Briefly in D-FW television news
08/16/12 05:59 PM
Hi, I'm NBC5's Grant Johnston. Perhaps you know me better as . . . Photos: Ed Bark
By ED BARK
@unclebarkycom
Yes, that's NBC5 meteorologist Grant Johnston doing the traffic reports this week on NBC's early morning news program.
And so far he hasn't reported any high pressure fronts on Central Expressway. Well, in a way he has.
The Fort Worth-based station is still searching for a permanent traffic cop after veteran Tammy Dombeck and NBC5 reached a contract impasse. Andi Parker was named to fill in after Dombeck's departure on July 27th. But Johnston lately has been the designated "Gridlock Buster."
NBC5 news director Susan Tully relayed a comment via email, saying that Johnston "offered to help out on traffic, as we are still searching and there's vacation scheduling on top of it.
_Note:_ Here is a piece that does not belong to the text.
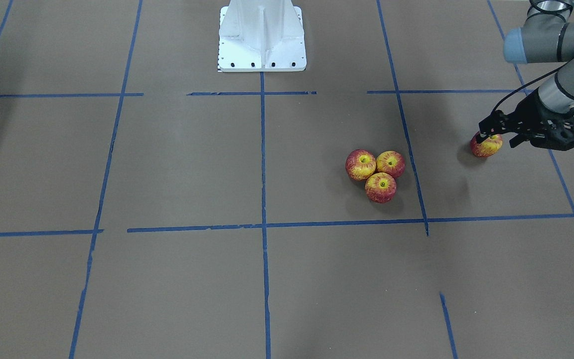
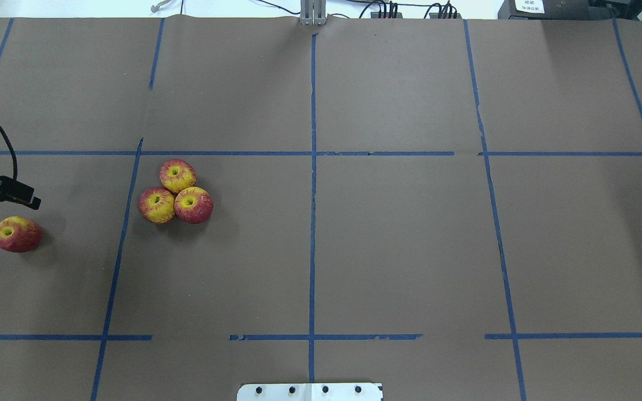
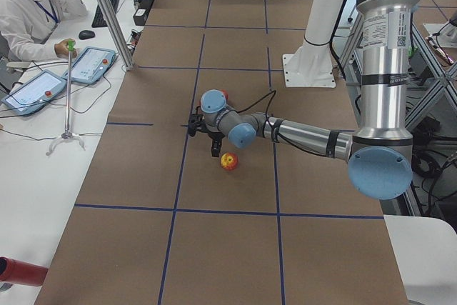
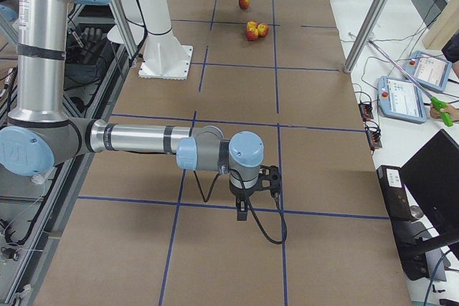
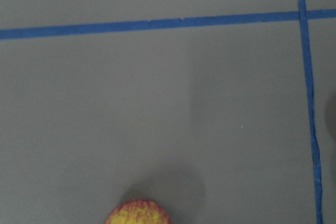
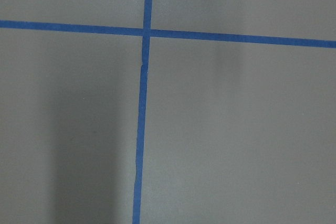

It is not permanent by any means, even though he's doing an awesome job!"
Johnston likely is the first male to be deployed as an NBC5 traffic-meister. Vice president of programming Brian Hocker said he would ask Johnston "if he's ever done this before." Still waiting on an answer, although weathercasters have a leg up in this particular domain, having already grown accustomed to "green screens" and pointing at things.
*** CBS11 reports that one of the station's photojournalists, Edgar Solis, had his Richardson home destroyed by lightning during Tuesday night's storms.
Solis told CBS11 reporter J.D. Miles that he and his two children were asleep when the lightning hit, starting a fire in the attic of their home.
"I gotta laugh. It's all I can do. It's Mother Nature," Solis said.
CBS11 director of communications Lori Conrad said that a relief fund has been established at Chase Bank for Solis and his family.
***Part of Wednesday's 5 p.m. newscast on WFAA8 and Diane Sawyer's entire 5:30 p.m. ABC World News were rubbed out in homes with Verizon Fios. But it was only on WFAA8's HD channel.
Respondents using other cable providers apparently experienced no such outage. Alerted by your friendly content provider, WFAA8 vice president of product development Dave Muscari said the station eventually determined that it was not at fault.
"Fios told us the problem was on their end. They know about it and are working on the issue," he said.
The issue was resolved just as WFAA8 began its 6 p.m. Wednesday newscast. There were no further problems, at least not at unclebarky.com central.